Leaving out the images, repeat all the lines below exactly.

## Data below
----------------

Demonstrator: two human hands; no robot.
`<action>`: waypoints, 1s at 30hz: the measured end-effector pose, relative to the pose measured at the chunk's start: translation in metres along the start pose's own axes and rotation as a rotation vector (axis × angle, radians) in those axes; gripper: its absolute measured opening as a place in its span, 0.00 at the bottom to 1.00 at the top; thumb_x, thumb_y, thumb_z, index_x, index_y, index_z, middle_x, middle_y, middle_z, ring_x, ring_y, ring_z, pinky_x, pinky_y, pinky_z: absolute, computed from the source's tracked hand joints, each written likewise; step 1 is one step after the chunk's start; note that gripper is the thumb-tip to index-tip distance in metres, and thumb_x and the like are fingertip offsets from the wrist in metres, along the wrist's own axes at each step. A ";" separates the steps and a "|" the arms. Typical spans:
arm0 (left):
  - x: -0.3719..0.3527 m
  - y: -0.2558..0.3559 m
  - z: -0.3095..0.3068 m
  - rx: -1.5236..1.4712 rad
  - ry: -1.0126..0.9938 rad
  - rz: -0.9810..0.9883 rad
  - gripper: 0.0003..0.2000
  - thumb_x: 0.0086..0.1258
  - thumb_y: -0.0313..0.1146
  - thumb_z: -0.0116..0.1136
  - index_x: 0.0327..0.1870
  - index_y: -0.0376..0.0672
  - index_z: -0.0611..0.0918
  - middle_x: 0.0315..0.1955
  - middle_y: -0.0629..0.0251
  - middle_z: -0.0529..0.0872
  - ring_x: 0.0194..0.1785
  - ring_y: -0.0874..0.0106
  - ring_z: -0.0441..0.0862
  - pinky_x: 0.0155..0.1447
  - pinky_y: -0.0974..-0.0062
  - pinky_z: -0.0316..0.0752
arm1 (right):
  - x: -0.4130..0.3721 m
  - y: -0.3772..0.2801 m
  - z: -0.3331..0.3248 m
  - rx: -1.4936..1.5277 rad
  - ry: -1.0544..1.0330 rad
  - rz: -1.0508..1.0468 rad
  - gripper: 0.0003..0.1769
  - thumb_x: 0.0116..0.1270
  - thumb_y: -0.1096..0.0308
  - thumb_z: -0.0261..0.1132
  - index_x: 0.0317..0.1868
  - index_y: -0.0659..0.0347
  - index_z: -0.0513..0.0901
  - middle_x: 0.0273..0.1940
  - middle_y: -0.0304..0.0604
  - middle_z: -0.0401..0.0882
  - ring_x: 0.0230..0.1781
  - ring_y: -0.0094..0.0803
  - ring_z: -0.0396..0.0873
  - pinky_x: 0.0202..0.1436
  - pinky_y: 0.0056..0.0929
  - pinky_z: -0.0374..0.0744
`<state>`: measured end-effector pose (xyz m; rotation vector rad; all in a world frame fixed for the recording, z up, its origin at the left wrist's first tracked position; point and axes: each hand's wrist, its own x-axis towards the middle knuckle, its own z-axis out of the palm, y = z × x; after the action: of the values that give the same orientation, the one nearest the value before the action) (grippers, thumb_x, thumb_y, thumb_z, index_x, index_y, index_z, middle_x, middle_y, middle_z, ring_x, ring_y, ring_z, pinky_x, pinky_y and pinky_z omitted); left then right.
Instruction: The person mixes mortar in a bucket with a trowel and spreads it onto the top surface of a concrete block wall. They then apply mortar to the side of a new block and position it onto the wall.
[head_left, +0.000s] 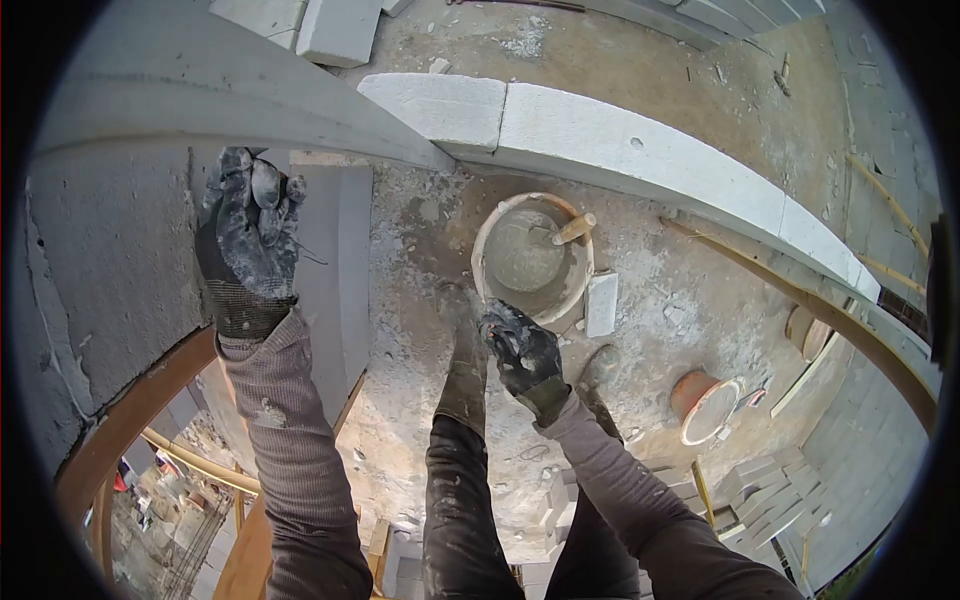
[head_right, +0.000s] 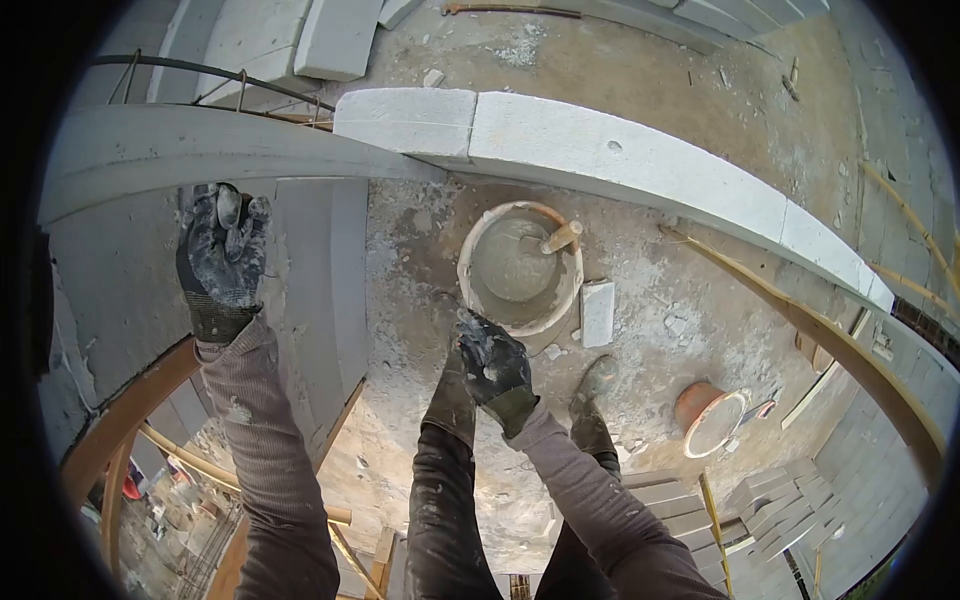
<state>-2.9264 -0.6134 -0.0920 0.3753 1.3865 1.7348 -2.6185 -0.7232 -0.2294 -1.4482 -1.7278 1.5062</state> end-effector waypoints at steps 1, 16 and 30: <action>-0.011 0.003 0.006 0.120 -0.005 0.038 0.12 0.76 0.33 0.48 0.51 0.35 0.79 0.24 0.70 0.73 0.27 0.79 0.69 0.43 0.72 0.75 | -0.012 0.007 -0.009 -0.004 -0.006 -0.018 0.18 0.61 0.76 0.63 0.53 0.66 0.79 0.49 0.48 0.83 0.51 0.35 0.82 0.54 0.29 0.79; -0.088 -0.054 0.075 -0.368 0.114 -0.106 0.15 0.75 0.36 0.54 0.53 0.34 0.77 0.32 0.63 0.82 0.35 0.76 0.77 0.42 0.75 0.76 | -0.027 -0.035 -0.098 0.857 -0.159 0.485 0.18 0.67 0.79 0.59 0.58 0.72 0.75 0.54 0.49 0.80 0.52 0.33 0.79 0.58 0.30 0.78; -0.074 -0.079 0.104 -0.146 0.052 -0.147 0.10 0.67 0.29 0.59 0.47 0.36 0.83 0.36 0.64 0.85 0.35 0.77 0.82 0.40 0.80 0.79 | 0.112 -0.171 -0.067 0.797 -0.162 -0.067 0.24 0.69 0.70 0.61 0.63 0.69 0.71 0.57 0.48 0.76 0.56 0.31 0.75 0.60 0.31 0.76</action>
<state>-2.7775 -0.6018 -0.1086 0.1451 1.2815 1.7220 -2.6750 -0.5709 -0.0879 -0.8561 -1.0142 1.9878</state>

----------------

## Result
Demonstrator: two human hands; no robot.
`<action>`: waypoints, 1s at 30hz: the measured end-effector pose, relative to the pose measured at the chunk's start: translation in metres along the start pose's own axes and rotation as a rotation vector (axis × angle, radians) in those axes; gripper: its absolute measured opening as a place in its span, 0.00 at the bottom to 1.00 at the top; thumb_x, thumb_y, thumb_z, index_x, index_y, index_z, middle_x, middle_y, middle_z, ring_x, ring_y, ring_z, pinky_x, pinky_y, pinky_z: absolute, computed from the source's tracked hand joints, each written likewise; step 1 is one step after the chunk's start; note that gripper is the thumb-tip to index-tip distance in metres, and thumb_x and the like are fingertip offsets from the wrist in metres, along the wrist's own axes at each step. A ";" separates the steps and a "|" the arms. Typical spans:
arm0 (left):
  - x: -0.3719..0.3527 m
  - y: -0.2558..0.3559 m
  - z: -0.3095..0.3068 m
  - rx: -1.5236..1.4712 rad
  - ry: -1.0126..0.9938 rad
  - rz: -0.9810..0.9883 rad
  - gripper: 0.0003..0.2000
  - thumb_x: 0.0086..0.1258
  - thumb_y: -0.0313..0.1146
  - thumb_z: -0.0116..0.1136
  - index_x: 0.0327..0.1870
  - index_y: -0.0376..0.0672
  - index_z: -0.0611..0.0918
  - middle_x: 0.0315..0.1955
  - middle_y: -0.0629..0.0251
  - middle_z: -0.0529..0.0872
  - ring_x: 0.0194..0.1785
  - ring_y: -0.0874..0.0106
  - ring_z: -0.0441..0.0862
  - pinky_x: 0.0155..0.1447
  - pinky_y: -0.0974..-0.0062
  - pinky_z: -0.0316..0.0752
arm1 (right):
  - x: -0.4130..0.3721 m
  - y: -0.3772..0.2801 m
  - z: -0.3331..0.3248 m
  - rx: -1.4936..1.5277 rad
  - ry: -1.0544..1.0330 rad
  - rz: -1.0508..1.0468 rad
  - gripper: 0.0003..0.1769
  - thumb_x: 0.0116..0.1270
  - thumb_y: -0.1096..0.0308
  - thumb_z: -0.0261..0.1132
  - index_x: 0.0317..0.1868
  - index_y: -0.0659..0.0347
  - index_z: -0.0513..0.0901
  - middle_x: 0.0273..0.1940
  - middle_y: -0.0304..0.0604
  - middle_z: -0.0401..0.0882
  - ring_x: 0.0230..0.1781
  - ring_y: -0.0094..0.0803
  - ring_z: -0.0396..0.0873
  - pinky_x: 0.0202..0.1436
  - pinky_y: 0.0056..0.0929
  - pinky_z: -0.0374..0.0744
`<state>`: measured end-effector pose (xyz m; rotation vector rad; all in a world frame fixed for the recording, z up, its origin at the left wrist's first tracked position; point and axes: each hand's wrist, its own x-axis towards the middle knuckle, its own z-axis out of the palm, y = z × x; after the action: of the values that give the same orientation, the one nearest the value before the action) (grippers, thumb_x, thumb_y, thumb_z, index_x, index_y, index_z, middle_x, middle_y, middle_z, ring_x, ring_y, ring_z, pinky_x, pinky_y and pinky_z omitted); left then right.
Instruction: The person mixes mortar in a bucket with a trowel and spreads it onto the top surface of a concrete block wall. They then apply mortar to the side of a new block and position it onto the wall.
[head_left, +0.000s] 
[head_right, +0.000s] 
<state>-2.9264 -0.6134 -0.0920 0.3753 1.3865 1.7348 -2.6185 -0.7232 -0.2294 -1.4482 -1.7278 1.5062</state> end-effector waypoints at steps 1, 16 and 30: <action>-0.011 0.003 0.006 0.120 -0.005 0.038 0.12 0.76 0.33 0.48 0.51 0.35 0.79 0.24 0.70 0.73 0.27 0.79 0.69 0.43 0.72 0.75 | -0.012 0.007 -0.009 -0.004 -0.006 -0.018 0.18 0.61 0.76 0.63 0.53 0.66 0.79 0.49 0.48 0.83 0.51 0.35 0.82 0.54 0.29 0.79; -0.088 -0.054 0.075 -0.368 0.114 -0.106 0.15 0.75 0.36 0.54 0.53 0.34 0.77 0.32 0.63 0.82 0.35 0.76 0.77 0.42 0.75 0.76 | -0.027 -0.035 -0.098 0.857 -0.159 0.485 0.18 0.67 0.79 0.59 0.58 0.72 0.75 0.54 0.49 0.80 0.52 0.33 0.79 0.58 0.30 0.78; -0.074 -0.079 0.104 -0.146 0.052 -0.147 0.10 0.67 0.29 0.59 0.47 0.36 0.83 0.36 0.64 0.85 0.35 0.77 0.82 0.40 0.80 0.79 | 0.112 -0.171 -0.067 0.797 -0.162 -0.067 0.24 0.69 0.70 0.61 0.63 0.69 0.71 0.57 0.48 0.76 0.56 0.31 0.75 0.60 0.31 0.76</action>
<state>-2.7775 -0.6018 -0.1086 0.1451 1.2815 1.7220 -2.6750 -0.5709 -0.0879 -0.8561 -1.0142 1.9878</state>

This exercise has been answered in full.